These are chat archives for RBMHTechnology/eventuate

19th
Dec 2016
Martin Krasser
@krasserm
Dec 19 2016 06:52

prepareRemove must be called atSource because it determines what you observe locally before you remove it downstream from an observed-remove set. So I don't think this is a valid approach.

Would it make sense to resolve this using Ordering instance for A (the payload)?

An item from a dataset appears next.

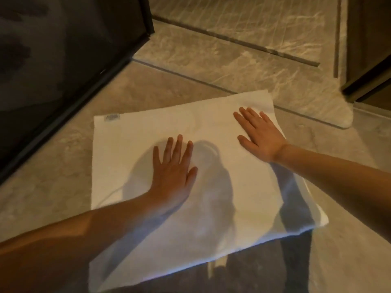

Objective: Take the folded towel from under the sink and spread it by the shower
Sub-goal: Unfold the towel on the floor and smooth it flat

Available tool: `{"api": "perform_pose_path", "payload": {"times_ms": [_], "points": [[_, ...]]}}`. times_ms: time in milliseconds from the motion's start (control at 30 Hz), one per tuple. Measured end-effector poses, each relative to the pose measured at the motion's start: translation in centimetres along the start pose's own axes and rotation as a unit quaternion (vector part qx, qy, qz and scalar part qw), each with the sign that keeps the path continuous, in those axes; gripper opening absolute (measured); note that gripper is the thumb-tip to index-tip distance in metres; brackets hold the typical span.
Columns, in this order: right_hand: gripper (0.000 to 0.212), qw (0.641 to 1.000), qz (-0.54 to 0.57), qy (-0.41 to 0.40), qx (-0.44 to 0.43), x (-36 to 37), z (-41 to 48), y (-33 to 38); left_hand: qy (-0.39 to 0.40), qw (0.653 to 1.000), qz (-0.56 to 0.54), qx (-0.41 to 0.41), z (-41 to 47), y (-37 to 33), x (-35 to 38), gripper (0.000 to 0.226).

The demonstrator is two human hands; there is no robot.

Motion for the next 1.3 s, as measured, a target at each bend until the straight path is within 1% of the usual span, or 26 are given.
{"api": "perform_pose_path", "payload": {"times_ms": [67,100,133,167,200,233,267,333,400,433,533,600,667,733,833,900,967,1067,1133,1233,1300], "points": [[0.071,0.998,-0.054,0.027,-0.034,-1.6,1.3,0.1,0.013,1.0,-0.012,-0.013,-1.0,-0.7,-0.2,0.072],[0.071,0.997,-0.066,0.026,-0.035,-2.2,1.8,0.8,0.001,1.0,-0.016,0.007,-0.9,-0.4,-0.9,0.071],[0.071,0.998,-0.058,0.01,-0.024,-2.5,2.0,1.9,-0.011,0.999,0.0,0.047,-0.4,0.5,-1.7,0.066],[0.071,0.999,-0.029,-0.02,0.0,-2.4,1.9,3.5,-0.023,0.994,0.04,0.097,0.1,1.8,-2.5,0.06],[0.071,0.998,0.025,-0.05,0.033,-1.9,1.3,5.5,-0.029,0.986,0.082,0.141,0.6,3.4,-2.9,0.055],[0.073,0.993,0.079,-0.064,0.056,-1.1,0.5,7.6,-0.023,0.981,0.103,0.166,0.8,5.2,-3.0,0.053],[0.076,0.99,0.114,-0.058,0.064,0.1,-0.1,9.8,-0.015,0.98,0.106,0.168,0.7,6.9,-2.8,0.052],[0.08,0.993,0.107,-0.018,0.052,2.2,-0.7,12.7,-0.013,0.987,0.083,0.136,-0.2,9.1,-1.5,0.053],[0.081,0.997,0.077,-0.006,0.019,2.5,0.5,13.4,-0.012,0.994,0.058,0.094,-1.4,9.8,-0.3,0.055],[0.081,0.998,0.063,-0.004,-0.006,2.1,1.5,13.4,-0.015,0.996,0.043,0.073,-2.0,10.1,0.2,0.055],[0.082,0.993,0.01,0.015,-0.118,0.4,5.4,13.7,-0.02,1.0,0.006,-0.017,-4.1,10.8,1.0,0.057],[0.081,0.985,-0.022,0.021,-0.169,-0.7,7.5,14.8,0.001,0.997,0.004,-0.072,-5.5,11.2,1.3,0.06],[0.079,0.98,-0.053,0.024,-0.192,-1.4,9.2,16.4,0.038,0.994,-0.005,-0.103,-6.3,12.1,1.1,0.064],[0.08,0.977,-0.066,0.021,-0.204,-1.9,10.5,17.7,0.08,0.992,-0.011,-0.1,-6.4,13.6,0.1,0.067],[0.079,0.975,-0.071,0.023,-0.208,-2.4,11.5,18.7,0.157,0.985,-0.005,-0.066,-6.6,15.7,-2.6,0.068],[0.076,0.975,-0.086,0.026,-0.202,-2.5,11.6,19.3,0.188,0.98,0.038,-0.047,-7.5,16.7,-4.4,0.066],[0.076,0.975,-0.105,0.026,-0.192,-2.7,11.5,19.9,0.188,0.979,0.072,-0.037,-9.3,17.5,-5.5,0.065],[0.076,0.976,-0.128,0.047,-0.172,-3.5,11.0,20.3,0.192,0.978,0.076,-0.024,-12.6,18.2,-5.6,0.067],[0.074,0.982,-0.103,0.051,-0.152,-3.9,10.2,20.9,0.201,0.977,0.072,-0.023,-14.3,18.5,-4.5,0.068],[0.069,0.989,-0.057,0.024,-0.131,-3.0,7.8,22.5,0.189,0.98,0.046,-0.035,-15.2,18.7,-2.1,0.07],[0.068,0.989,-0.058,0.029,-0.135,-1.4,5.9,23.6,0.178,0.983,0.019,-0.045,-15.2,18.3,-0.6,0.068]]}}
Point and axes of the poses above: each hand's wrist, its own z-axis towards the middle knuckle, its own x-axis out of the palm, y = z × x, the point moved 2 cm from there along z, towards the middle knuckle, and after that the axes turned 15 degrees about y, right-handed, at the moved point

That's an option but rather restrictive for the payload type. I'd rather let the "last" addition win as explained in http://rbmhtechnology.github.io/eventuate/user-guide.html#automated-conflict-resolution for example.

Alexander Semenov
@Tvaroh
Dec 19 2016 08:21
Thanks, I will consider LWW option for the payload. Also, I may keep Ordering option too, since it's not required to provide its instance unless you choose that policy.
Alexander Semenov
@Tvaroh
Dec 19 2016 08:26
Regarding the prepareRemove thing. What I try to do is update existing payload if I detect that a node with same id (but different payload) is added concurrently. So I can't observe it at source because it's really not there (and it's an error if a node already exists on add). So the scenario is: I want to add a node and I check at source that it doesn't exist and its parent does exist. But then at downstream I find that duplicate node was added concurrently with different payload, so I need to update the payload (if LWW or Ordering policy says so). I.e. I need to replace an element in the underlying ORSet. Does it make sense?
  private[tree]
  def prepareCreateChildNode(parentId: Id, nodeId: Id, payload: A): Option[CreateChildNodeOpPrepared[Id, A]] =
    if (nodeExists(parentId))
      if (!nodeExists(nodeId)) Some(CreateChildNodeOpPrepared(parentId, nodeId, payload))
      else throw NodeAlreadyExistsException(nodeId)
    else throw ParentNodeNotExistsException(parentId)

  private[tree]
  def createChildNode(prepared: CreateChildNodeOpPrepared[Id, A], timestamp: VectorTime): TreeCRDT[A, Id] =
    if (nodeExists(prepared.parentId))
      edgesByNodeId.get(prepared.nodeId).fold {
        addEdge(Edge(prepared.nodeId, prepared.parentId, prepared.payload), timestamp)
      } { existingEdge => // concurrent addition conflict
        if (existingEdge.parentId == prepared.parentId) // both nodes under same parent
          if (existingEdge.payload == prepared.payload) this // nodes are equal
          else
            treeConfig.policies.sameParentMappingPolicy match {
              case MappingPolicy.Zero => ???
              case policy@MappingPolicy.ByOrdering() =>
                if (policy.firstWins(existingEdge.payload, prepared.payload)) this // existing node won
                else
                  replaceEdge(existingEdge, existingEdge.copy(payload = prepared.payload), timestamp) // update payload
            }
        else
          ???
      }
    else
      ???
Fabian Koehler
@fkoehler
Dec 19 2016 08:55

We have two nodes in production with the same C* DC where the eventsourced actors will be running. The deployment is rolling. We use docker in kubernetes.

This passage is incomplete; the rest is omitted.